**About this exercise:**
Repeat the lines of the material below exactly, beginning at the one with "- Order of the" and stopping after the last.
"""
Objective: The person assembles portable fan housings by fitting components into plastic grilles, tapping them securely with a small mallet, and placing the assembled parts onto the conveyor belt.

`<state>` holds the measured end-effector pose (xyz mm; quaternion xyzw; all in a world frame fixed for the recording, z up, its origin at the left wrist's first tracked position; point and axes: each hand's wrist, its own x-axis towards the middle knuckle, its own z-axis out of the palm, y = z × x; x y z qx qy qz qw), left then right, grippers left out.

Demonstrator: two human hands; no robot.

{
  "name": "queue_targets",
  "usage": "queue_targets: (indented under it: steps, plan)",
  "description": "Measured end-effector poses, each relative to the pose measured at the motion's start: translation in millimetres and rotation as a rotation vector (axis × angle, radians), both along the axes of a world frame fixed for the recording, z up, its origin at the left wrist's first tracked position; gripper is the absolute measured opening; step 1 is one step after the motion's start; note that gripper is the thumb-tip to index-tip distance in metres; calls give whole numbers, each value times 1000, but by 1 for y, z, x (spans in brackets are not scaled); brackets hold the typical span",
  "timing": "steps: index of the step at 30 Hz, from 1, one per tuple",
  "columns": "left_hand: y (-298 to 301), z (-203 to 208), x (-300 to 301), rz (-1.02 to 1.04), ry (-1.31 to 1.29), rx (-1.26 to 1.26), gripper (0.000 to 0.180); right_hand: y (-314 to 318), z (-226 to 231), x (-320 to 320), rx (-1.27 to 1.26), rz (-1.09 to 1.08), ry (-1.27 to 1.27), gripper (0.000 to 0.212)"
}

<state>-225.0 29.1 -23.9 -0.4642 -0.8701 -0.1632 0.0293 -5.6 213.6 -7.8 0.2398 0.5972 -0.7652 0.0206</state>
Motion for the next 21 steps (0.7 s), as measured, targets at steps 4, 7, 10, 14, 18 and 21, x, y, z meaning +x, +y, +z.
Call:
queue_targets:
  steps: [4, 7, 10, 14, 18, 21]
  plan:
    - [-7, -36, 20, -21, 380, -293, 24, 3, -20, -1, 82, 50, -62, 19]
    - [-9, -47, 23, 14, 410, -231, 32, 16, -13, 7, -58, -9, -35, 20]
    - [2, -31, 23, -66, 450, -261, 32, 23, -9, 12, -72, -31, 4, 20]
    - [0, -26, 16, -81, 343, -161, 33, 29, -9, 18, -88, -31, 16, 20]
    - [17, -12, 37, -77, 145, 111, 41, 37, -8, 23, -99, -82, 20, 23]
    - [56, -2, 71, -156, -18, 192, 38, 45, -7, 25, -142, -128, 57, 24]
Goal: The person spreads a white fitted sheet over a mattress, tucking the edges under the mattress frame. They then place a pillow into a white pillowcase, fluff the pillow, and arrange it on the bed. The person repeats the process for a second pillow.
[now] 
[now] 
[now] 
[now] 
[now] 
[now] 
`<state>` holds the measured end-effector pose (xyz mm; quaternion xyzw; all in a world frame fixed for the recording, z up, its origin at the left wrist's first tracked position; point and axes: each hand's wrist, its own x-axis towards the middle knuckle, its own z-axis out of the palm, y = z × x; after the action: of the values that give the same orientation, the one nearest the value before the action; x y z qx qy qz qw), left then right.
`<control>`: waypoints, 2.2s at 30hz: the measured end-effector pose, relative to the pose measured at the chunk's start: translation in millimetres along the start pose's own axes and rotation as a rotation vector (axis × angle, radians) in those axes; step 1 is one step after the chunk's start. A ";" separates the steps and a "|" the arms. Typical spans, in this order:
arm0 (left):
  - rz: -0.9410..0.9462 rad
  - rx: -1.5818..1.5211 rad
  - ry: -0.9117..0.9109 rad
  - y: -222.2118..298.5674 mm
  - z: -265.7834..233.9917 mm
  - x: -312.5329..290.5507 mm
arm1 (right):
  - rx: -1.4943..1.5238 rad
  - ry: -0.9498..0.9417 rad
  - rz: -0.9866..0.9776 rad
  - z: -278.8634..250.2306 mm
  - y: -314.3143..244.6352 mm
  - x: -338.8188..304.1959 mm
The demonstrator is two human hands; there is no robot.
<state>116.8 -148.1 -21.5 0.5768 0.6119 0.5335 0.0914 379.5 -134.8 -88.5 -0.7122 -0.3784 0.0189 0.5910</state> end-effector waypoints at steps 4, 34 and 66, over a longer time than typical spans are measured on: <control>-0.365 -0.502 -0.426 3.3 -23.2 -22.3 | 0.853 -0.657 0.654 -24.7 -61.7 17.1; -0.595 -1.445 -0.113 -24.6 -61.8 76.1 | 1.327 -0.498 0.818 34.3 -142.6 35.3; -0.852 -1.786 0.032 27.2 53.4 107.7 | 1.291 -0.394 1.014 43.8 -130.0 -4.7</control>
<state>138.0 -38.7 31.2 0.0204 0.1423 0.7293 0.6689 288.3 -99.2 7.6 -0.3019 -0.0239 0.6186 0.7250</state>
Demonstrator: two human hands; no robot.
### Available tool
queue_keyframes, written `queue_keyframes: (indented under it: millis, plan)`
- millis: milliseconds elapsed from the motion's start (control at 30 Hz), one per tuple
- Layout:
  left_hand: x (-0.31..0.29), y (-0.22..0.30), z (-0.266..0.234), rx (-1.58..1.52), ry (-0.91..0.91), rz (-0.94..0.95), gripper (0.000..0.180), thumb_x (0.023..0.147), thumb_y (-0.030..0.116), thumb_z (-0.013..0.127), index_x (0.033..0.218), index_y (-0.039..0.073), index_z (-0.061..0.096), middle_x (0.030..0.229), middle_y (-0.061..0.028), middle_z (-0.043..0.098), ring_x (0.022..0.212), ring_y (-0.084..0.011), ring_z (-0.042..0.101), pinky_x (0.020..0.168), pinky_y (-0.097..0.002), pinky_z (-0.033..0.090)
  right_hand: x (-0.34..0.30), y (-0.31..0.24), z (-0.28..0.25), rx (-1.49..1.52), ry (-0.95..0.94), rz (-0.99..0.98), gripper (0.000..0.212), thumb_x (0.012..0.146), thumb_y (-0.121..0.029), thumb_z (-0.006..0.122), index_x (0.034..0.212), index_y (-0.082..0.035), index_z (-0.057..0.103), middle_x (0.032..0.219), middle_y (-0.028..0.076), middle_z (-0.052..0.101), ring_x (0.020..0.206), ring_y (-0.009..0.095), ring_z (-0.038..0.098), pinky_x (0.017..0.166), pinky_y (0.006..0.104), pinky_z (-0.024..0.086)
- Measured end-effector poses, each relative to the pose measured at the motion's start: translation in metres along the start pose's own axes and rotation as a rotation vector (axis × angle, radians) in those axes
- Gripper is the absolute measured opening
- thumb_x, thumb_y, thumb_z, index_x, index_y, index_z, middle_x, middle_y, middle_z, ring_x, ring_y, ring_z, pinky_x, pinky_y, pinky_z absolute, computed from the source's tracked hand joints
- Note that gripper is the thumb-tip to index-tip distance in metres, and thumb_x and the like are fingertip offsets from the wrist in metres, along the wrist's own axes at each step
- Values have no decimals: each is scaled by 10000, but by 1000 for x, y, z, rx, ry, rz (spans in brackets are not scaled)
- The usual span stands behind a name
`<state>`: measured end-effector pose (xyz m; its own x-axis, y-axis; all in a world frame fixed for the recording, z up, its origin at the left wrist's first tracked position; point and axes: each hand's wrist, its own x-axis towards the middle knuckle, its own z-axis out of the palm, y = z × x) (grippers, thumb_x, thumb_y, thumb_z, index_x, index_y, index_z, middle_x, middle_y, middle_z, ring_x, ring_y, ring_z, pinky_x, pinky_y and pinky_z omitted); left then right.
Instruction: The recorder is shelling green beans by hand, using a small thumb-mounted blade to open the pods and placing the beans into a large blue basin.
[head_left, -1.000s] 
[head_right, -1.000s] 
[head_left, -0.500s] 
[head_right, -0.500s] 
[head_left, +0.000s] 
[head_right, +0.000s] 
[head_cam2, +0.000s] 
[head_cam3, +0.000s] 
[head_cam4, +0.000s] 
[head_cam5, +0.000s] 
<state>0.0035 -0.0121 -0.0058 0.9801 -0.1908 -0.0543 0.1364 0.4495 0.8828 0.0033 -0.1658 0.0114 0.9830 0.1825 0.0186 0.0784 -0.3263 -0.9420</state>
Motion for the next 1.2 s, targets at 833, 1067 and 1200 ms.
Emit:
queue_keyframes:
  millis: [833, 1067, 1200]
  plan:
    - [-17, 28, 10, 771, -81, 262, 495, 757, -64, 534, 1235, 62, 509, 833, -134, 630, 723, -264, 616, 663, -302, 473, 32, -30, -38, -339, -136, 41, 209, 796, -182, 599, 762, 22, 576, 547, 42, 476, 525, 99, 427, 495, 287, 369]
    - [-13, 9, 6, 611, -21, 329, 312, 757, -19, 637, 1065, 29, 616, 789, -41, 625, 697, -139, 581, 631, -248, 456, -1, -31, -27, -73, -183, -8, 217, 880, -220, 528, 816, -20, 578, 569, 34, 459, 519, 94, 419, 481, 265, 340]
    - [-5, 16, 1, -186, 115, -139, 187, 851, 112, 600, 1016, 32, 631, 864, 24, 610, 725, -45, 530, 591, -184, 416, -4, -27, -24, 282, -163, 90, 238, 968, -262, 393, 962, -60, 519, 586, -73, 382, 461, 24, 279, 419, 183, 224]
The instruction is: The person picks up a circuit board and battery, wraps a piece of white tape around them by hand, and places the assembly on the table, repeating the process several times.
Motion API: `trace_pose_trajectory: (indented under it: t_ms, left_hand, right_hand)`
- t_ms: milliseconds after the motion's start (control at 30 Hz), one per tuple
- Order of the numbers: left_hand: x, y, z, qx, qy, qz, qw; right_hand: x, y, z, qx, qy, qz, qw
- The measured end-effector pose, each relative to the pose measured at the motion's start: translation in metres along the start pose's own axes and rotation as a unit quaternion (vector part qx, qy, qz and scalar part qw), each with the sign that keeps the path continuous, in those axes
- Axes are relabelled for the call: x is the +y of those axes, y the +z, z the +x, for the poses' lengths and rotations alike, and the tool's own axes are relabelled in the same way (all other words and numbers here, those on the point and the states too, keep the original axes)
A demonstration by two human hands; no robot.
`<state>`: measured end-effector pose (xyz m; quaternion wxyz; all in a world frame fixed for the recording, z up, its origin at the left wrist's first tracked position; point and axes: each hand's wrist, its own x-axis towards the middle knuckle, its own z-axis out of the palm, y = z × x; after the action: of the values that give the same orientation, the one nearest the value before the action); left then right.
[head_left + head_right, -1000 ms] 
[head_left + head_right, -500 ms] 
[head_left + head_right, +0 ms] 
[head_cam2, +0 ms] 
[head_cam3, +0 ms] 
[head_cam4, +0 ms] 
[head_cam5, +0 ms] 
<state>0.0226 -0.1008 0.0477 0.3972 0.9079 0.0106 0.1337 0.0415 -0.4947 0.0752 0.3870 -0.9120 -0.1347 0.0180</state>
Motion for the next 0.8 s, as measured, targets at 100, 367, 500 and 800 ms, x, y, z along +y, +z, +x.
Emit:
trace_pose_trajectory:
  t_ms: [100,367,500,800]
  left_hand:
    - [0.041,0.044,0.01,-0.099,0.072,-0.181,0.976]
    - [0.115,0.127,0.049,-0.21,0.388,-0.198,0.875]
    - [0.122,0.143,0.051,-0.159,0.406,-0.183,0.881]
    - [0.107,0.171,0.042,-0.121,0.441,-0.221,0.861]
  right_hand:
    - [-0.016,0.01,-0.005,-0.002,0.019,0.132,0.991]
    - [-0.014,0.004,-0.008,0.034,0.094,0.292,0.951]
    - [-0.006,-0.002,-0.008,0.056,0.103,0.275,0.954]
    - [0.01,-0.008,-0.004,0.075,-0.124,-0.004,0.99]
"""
**Output for this task:**
- Order of the numbers: left_hand: x, y, z, qx, qy, qz, qw; right_hand: x, y, z, qx, qy, qz, qw
- The measured end-effector pose, each relative to the pose measured at the motion's start: translation in metres along the start pose's own axes and rotation as a unit quaternion (vector part qx, qy, qz and scalar part qw), each with the sign that keeps the path continuous, in those axes
- Axes are relabelled for the call: x is the +y of those axes, y the +z, z the +x, for the poses' lengths and rotations alike, and the tool's own axes are relabelled in the same way (all other words and numbers here, those on the point and the states too, keep the original axes)
A demonstration by two human hands; no robot.
`<state>`: measured end-effector pose (xyz m; quaternion wxyz; all in a world frame fixed for the recording, z up, its origin at the left wrist's first tracked position; point and axes: each hand's wrist, its own x-axis towards the middle knuckle, its own z-axis out of the palm, y = z × x; after the action: of the values that give the same orientation, the one nearest the value before the action); left then right.
[head_left + head_right, -1000 ms] 
[head_left + head_right, -500 ms] 
[head_left + head_right, +0 ms] 
[head_cam2, +0 ms] 
[head_cam3, +0 ms] 
[head_cam4, +0 ms] 
[head_cam5, +0 ms] 
<state>0.0226 -0.1008 0.0477 0.3972 0.9079 0.0106 0.1337 0.0415 -0.4947 0.0752 0.3870 -0.9120 -0.1347 0.0180</state>
Motion for the next 0.8 s, as measured, targets at 100, 367, 500 and 800 ms, x, y, z along +y, +z, +x.
Emit:
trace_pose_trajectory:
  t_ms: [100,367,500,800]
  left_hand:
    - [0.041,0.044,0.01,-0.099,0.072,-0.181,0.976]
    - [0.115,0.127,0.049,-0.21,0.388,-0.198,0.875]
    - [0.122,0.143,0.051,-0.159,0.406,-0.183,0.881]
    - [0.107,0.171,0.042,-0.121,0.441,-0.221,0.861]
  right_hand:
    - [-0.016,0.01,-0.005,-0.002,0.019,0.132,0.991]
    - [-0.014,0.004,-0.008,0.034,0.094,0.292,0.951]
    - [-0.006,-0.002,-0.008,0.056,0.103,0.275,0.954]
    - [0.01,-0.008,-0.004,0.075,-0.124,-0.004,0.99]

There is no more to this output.